▸ **ABOUT THIS TASK**
Make an exact copy of the lines starting at the top of the listing below and ending at the line that contains "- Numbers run", inclusive.

▸ **DATA EXCERPT**
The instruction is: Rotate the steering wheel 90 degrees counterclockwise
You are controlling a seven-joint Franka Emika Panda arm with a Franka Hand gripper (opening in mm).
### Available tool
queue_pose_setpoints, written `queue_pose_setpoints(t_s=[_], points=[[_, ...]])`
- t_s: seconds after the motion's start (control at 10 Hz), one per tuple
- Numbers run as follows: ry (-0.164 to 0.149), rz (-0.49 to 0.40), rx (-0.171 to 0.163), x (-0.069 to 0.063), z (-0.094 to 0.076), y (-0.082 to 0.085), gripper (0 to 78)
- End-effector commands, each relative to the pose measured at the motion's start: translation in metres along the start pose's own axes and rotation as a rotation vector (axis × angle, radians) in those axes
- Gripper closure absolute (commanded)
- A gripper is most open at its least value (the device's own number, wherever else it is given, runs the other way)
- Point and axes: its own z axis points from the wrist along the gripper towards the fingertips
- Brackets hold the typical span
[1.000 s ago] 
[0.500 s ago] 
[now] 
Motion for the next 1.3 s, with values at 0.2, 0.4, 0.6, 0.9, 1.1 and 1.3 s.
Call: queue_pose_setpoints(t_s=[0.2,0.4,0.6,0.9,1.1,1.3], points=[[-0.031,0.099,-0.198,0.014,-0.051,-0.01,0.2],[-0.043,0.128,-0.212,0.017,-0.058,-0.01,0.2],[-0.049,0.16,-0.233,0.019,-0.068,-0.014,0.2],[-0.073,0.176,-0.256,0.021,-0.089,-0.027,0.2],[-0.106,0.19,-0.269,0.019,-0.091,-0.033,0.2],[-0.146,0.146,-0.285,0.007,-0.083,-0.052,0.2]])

▸ **EXERCISE OUTPUT**
The instruction is: Rotate the steering wheel 90 degrees counterclockwise
You are controlling a seven-joint Franka Emika Panda arm with a Franka Hand gripper (opening in mm).
### Available tool
queue_pose_setpoints, written `queue_pose_setpoints(t_s=[_], points=[[_, ...]])`
- t_s: seconds after the motion's start (control at 10 Hz), one per tuple
- Numbers run as follows: ry (-0.164 to 0.149), rz (-0.49 to 0.40), rx (-0.171 to 0.163), x (-0.069 to 0.063), z (-0.094 to 0.076), y (-0.082 to 0.085), gripper (0 to 78)

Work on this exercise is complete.